__ACTIVITY__. Repeat the data verbatim, images excluded.

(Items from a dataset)
⁂

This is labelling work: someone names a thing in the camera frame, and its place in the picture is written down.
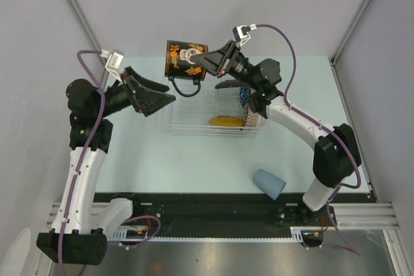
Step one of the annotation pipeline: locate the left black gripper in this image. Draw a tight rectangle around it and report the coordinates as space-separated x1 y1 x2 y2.
96 67 175 118

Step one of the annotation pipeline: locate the clear plastic dish rack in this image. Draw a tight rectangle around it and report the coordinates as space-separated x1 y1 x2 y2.
162 77 265 136

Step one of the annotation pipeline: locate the purple cable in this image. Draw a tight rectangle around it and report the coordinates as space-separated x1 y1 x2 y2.
248 23 362 257
56 49 162 276

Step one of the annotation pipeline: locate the yellow round patterned plate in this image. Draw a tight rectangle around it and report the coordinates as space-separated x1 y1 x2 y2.
208 116 245 127

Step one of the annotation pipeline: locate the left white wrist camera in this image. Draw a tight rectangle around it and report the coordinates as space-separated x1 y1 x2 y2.
100 49 124 82

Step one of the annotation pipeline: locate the brown white patterned bowl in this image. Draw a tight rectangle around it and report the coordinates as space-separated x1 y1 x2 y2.
241 105 261 128

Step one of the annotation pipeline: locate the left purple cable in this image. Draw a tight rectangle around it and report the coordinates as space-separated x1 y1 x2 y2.
56 49 162 276

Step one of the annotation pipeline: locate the aluminium frame rail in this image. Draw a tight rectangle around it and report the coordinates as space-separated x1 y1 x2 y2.
48 201 397 229

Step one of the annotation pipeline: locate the blue white patterned bowl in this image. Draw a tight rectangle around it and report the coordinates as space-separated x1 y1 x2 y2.
239 86 252 108

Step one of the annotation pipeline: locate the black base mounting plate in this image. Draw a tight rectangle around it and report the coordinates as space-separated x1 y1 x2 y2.
94 193 336 226

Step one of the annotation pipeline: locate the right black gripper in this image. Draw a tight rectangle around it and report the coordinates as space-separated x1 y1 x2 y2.
190 39 261 91

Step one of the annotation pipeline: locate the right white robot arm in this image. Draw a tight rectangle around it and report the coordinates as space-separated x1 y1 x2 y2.
190 40 362 225

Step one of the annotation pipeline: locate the red black mug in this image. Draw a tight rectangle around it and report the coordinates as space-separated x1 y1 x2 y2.
164 40 208 98

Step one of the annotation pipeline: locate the light blue cup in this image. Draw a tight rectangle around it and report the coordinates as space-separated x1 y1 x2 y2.
252 169 287 200

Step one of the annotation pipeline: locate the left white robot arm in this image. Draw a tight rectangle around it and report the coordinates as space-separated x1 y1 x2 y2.
36 67 176 266

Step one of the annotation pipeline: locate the black floral square plate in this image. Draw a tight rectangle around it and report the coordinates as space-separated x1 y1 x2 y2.
214 80 249 89

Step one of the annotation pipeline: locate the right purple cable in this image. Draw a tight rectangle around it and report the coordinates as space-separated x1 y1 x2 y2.
248 23 362 257

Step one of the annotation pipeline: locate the slotted cable duct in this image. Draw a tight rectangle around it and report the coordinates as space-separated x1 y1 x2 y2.
106 226 305 242

⁂

__TASK RESULT__.
This is labelling work: someone names a thing in the camera frame, and its place in the picture is written down.
Step one of the annotation pipeline: locate the left black gripper in this image. Draw a tight rectangle around it and report the coordinates as space-separated x1 y1 x2 y2.
96 67 175 118

Step one of the annotation pipeline: locate the clear plastic dish rack in this image. Draw a tight rectangle around it and report the coordinates as space-separated x1 y1 x2 y2.
162 77 265 136

Step one of the annotation pipeline: locate the purple cable in this image. Draw a tight rectangle around it and report the coordinates as space-separated x1 y1 x2 y2.
248 23 362 257
56 49 162 276

Step one of the annotation pipeline: locate the yellow round patterned plate in this image. Draw a tight rectangle around it and report the coordinates as space-separated x1 y1 x2 y2.
208 116 245 127

Step one of the annotation pipeline: locate the left white wrist camera in this image. Draw a tight rectangle around it and report the coordinates as space-separated x1 y1 x2 y2.
100 49 124 82

Step one of the annotation pipeline: locate the brown white patterned bowl in this image. Draw a tight rectangle around it and report the coordinates as space-separated x1 y1 x2 y2.
241 105 261 128

Step one of the annotation pipeline: locate the left purple cable in this image. Draw a tight rectangle around it and report the coordinates as space-separated x1 y1 x2 y2.
56 49 162 276

Step one of the annotation pipeline: locate the aluminium frame rail in this image. Draw a tight rectangle around it and report the coordinates as space-separated x1 y1 x2 y2.
48 201 397 229

Step one of the annotation pipeline: locate the blue white patterned bowl in this image. Draw a tight rectangle around it and report the coordinates as space-separated x1 y1 x2 y2.
239 86 252 108

Step one of the annotation pipeline: locate the black base mounting plate in this image. Draw a tight rectangle around it and report the coordinates as space-separated x1 y1 x2 y2.
94 193 336 226

Step one of the annotation pipeline: locate the right black gripper in this image. Draw a tight rectangle around it and report the coordinates as space-separated x1 y1 x2 y2.
190 39 261 91

Step one of the annotation pipeline: locate the right white robot arm in this image. Draw a tight rectangle around it and report the coordinates as space-separated x1 y1 x2 y2.
190 40 362 225

Step one of the annotation pipeline: locate the red black mug in this image. Draw a tight rectangle around it and report the coordinates as space-separated x1 y1 x2 y2.
164 40 208 98

Step one of the annotation pipeline: locate the light blue cup in this image. Draw a tight rectangle around it and report the coordinates as space-separated x1 y1 x2 y2.
252 169 287 200

Step one of the annotation pipeline: locate the left white robot arm in this image. Draw a tight rectangle around it and report the coordinates as space-separated x1 y1 x2 y2.
36 67 176 266

Step one of the annotation pipeline: locate the black floral square plate in this image. Draw a tight rectangle around it and report the coordinates as space-separated x1 y1 x2 y2.
214 80 249 89

Step one of the annotation pipeline: locate the right purple cable in this image. Draw a tight rectangle around it and report the coordinates as space-separated x1 y1 x2 y2.
248 23 362 257

Step one of the annotation pipeline: locate the slotted cable duct in this image. Draw a tight rectangle around it and report the coordinates as space-separated x1 y1 x2 y2.
106 226 305 242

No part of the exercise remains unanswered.